▸ PROBLEM STATEMENT
Which lines below fall between the one containing "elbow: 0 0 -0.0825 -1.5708" and the one containing "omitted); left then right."? Repeat them exactly, counting both of those lines, and add nothing else.
=== Begin Enclosure ===
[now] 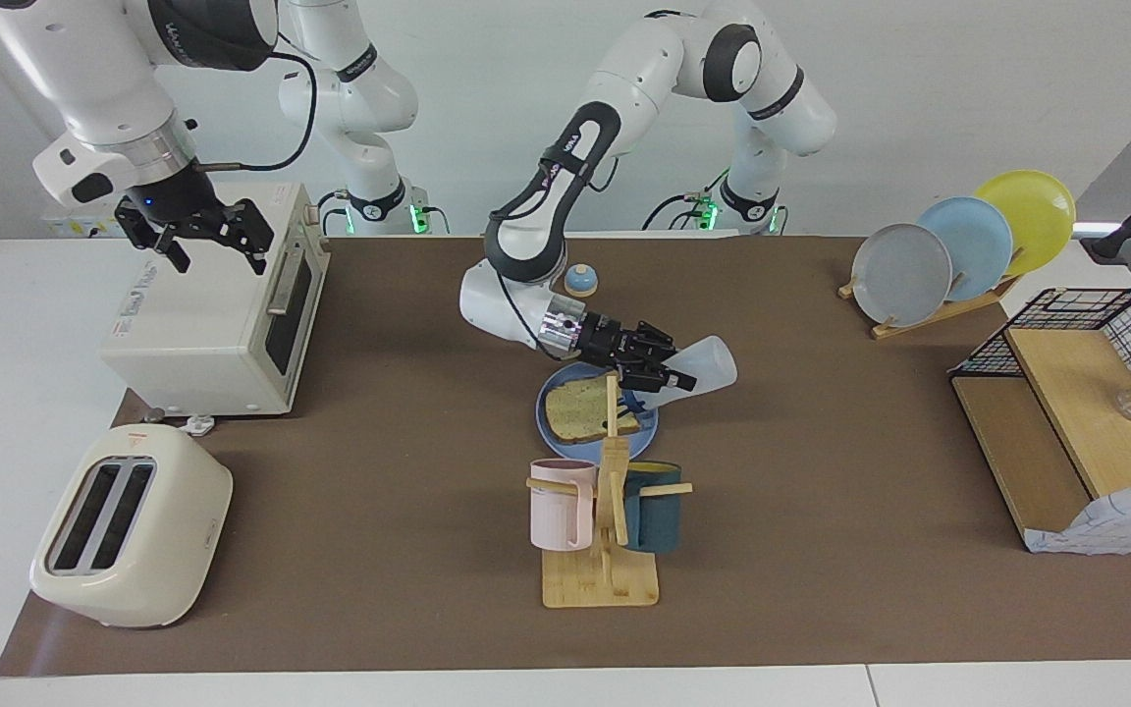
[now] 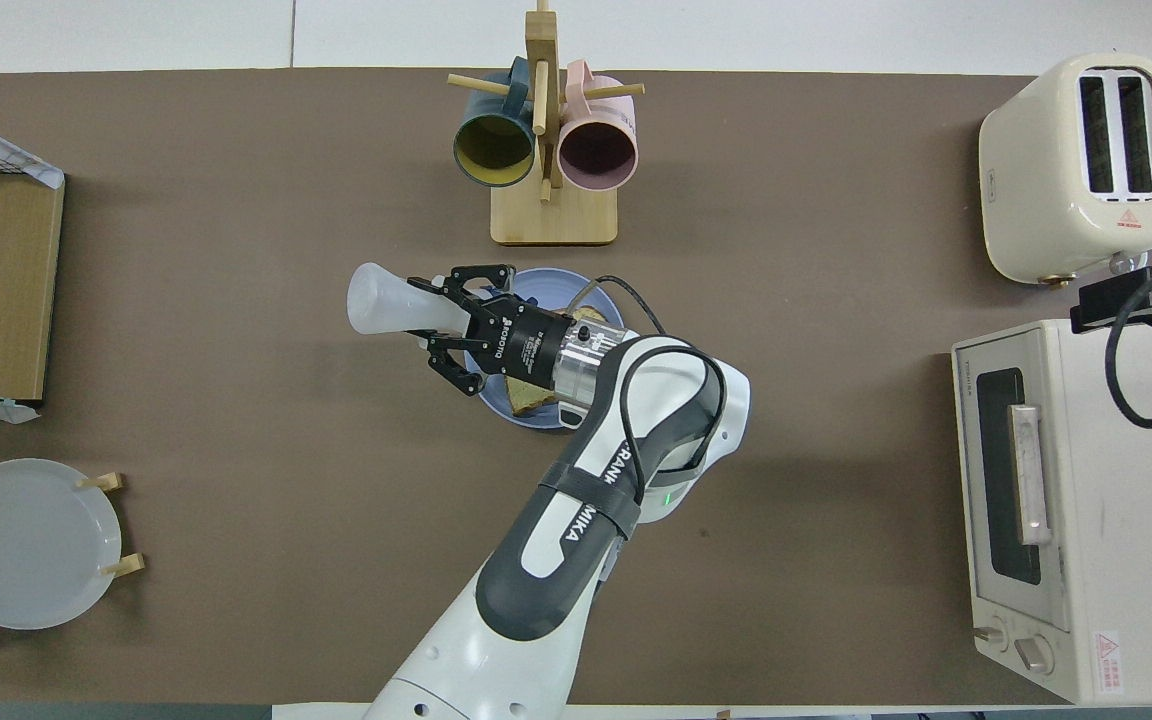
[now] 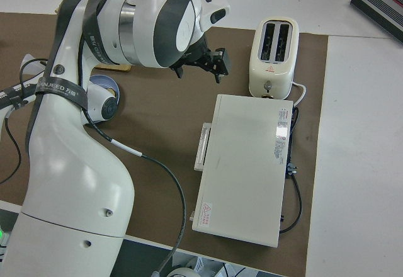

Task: Put bread on plate and add seasoning
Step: 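Tilt and shake the bottle over the bread with the left gripper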

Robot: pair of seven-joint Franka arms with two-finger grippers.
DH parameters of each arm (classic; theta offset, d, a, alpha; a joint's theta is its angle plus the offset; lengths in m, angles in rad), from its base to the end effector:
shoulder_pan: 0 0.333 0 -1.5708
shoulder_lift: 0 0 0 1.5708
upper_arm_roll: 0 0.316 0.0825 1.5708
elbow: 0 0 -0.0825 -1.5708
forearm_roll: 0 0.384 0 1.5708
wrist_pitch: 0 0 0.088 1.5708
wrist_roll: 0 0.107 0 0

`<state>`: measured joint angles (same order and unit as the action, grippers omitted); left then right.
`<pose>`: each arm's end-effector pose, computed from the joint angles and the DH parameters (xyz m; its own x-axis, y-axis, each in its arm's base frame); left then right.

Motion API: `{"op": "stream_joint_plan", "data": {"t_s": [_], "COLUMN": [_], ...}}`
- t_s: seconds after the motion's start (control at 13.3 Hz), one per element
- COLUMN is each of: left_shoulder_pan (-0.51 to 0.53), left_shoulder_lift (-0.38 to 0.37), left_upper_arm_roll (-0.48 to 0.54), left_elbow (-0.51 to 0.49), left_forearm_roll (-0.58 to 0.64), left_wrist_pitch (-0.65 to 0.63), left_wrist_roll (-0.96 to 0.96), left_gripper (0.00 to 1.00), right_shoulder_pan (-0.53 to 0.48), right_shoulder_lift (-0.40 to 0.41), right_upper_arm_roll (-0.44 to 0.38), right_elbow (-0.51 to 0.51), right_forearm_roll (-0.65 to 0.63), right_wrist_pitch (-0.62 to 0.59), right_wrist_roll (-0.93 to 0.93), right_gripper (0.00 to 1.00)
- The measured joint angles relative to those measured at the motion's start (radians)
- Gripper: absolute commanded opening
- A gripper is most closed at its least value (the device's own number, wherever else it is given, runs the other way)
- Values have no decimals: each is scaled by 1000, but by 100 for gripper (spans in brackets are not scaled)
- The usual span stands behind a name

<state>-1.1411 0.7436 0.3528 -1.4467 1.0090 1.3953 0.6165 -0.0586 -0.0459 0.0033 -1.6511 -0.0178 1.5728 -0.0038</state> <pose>0.5045 -0.4323 0.3081 0.2517 -0.2523 -0.9343 -0.8792 0.3439 -0.3298 0.5381 -0.0316 0.6119 0.9981 -0.0514 -0.0325 -0.0509 -0.9985 0.0178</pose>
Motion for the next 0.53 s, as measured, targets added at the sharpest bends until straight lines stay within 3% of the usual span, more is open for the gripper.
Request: {"op": "stream_joint_plan", "data": {"t_s": [0.23, 0.53], "left_shoulder_pan": [55, 50], "left_shoulder_lift": [2, 2], "left_upper_arm_roll": [4, 0], "left_elbow": [0, 0], "left_forearm_roll": [26, 30], "left_wrist_pitch": [46, 51], "left_wrist_roll": [0, 0], "left_gripper": [0, 0], "right_shoulder_pan": [0, 0], "right_shoulder_lift": [0, 0], "right_upper_arm_roll": [0, 0], "right_elbow": [0, 0], "right_forearm_roll": [0, 0], "right_wrist_pitch": [0, 0], "right_wrist_roll": [0, 0], "right_gripper": [100, 100]}}
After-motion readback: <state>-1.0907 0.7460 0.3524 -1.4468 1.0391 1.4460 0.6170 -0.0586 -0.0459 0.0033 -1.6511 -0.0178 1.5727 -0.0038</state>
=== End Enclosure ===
▸ THE ANSWER
elbow: 0 0 -0.0825 -1.5708
forearm_roll: 0 0.384 0 1.5708
wrist_pitch: 0 0 0.088 1.5708
wrist_roll: 0 0.107 0 0

`<state>`: measured joint angles (same order and unit as the action, grippers omitted); left then right.

Nothing else belongs to this answer.